Brown grass can be a confusing sight to see on your property.
But before you can address this problem, you need to know what’s causing it — and if the grass is still alive.
It’s difficult to tell if your grass is dead or just dormant. Grass that is dead will not come back, but there are steps you can take to have a lush, green lawn again.
On the other hand, dormancy is a natural protection mechanism for grass to withstand weather changes.
So you're wondering how to tell the difference between dead and dormant grass?
Here are five ways you can tell — and improve your lawn in the process.
Try the Tug Test
You may not be able to see a real difference between dead and dormant grass, but there is a test you can perform to get an answer.
Find a section of brown grass, grab some in your hand and pull. If the grass comes out easily with no resistance, it is dead.
Dead grass isn’t coming back, so you’ll need to take steps to regrow your lawn. You can replace the grass by seeding or sodding — or installing a new type of landscaping material such as mulch, rocks or groundcover.
To seed your lawn, first mow the grass (collecting the clippings) shorter than normal so the seeds can better reach the ground. You should also add soil amendments to give the seeds a healthy environment to grow before spreading the seeds.
Laying sod can be a strenuous task. You’ll need to first remove the dead grass and prep the soil before laying the new sod.
Whether you seed or sod, you’ll need to continue to water and feed the lawn after installation to ensure healthy growth.
Look for Patterns
Is your entire lawn brown, or are there distinct patches of brown grass?
When your whole lawn is the same brown color, the grass may be dormant. However, if there are areas or circles of brown grass, that can point to these spots being dead.
Before you count this grass out, you’ll need to rule out possible pests and disease that can cause similar symptoms. Work with a professional to have the area and soil tested to find the cause of the brown turf.
Consider Temperature Changes
The temperature and weather conditions will greatly affect your lawn’s appearance.

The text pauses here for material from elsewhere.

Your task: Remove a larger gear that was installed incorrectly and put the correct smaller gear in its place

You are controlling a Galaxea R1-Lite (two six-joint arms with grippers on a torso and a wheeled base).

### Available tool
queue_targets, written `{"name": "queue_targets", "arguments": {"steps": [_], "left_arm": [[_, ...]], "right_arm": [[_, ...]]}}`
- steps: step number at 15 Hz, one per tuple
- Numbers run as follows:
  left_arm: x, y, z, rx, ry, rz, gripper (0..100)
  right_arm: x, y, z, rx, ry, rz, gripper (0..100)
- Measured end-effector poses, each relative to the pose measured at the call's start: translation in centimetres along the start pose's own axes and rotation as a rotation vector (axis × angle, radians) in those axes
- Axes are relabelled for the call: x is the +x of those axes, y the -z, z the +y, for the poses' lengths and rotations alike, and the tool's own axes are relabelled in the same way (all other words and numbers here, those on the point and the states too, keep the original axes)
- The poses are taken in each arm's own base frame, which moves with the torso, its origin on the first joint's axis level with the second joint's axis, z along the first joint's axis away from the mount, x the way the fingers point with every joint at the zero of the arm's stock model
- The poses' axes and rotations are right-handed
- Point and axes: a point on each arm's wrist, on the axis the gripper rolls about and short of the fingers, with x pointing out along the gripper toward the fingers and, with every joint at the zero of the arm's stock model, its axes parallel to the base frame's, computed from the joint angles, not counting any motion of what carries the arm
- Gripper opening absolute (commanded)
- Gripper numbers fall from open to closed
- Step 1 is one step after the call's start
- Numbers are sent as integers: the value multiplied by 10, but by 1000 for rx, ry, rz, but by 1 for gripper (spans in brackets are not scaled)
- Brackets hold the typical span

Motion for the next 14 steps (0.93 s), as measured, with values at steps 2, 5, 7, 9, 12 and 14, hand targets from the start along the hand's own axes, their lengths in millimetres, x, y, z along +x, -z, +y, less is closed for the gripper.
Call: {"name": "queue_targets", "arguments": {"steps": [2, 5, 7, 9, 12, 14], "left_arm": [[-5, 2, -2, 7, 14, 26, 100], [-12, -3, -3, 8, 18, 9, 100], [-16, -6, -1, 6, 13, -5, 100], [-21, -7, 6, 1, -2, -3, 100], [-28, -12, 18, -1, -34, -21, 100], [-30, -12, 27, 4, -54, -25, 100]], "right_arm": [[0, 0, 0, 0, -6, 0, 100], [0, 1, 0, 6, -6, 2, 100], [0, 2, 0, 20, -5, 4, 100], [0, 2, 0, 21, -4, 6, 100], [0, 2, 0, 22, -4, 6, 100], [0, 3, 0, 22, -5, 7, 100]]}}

Cool-season grasses will go dormant during prolonged heat periods, while warm-season grasses will go dormant during the winter. The grass is still alive and will become green again when the correct temperature returns.
If you want your grass to remain green year round regardless of the temperature, you can plant a mixture of cool- and warm-season grasses.
Follow Watering Schedule
Excessive heat and dry conditions can also cause the grass to become dormant, but that can lead to the grass dying if the proper steps aren’t taken. That can make it difficult to know if the grass is still alive.
You can get a better idea of what’s causing the brown color by following a consistent watering schedule. Watering will help dormant grass become green again, while dead grass will remain brown.
Turn to a Professional for Help with Your Lawn
It can be hard to decipher between dead and dormant grass — and even more difficult to know what you should do to treat the problem.
Hiring a lawn care company can help you figure out what’s going on with your lawn and how to best treat it.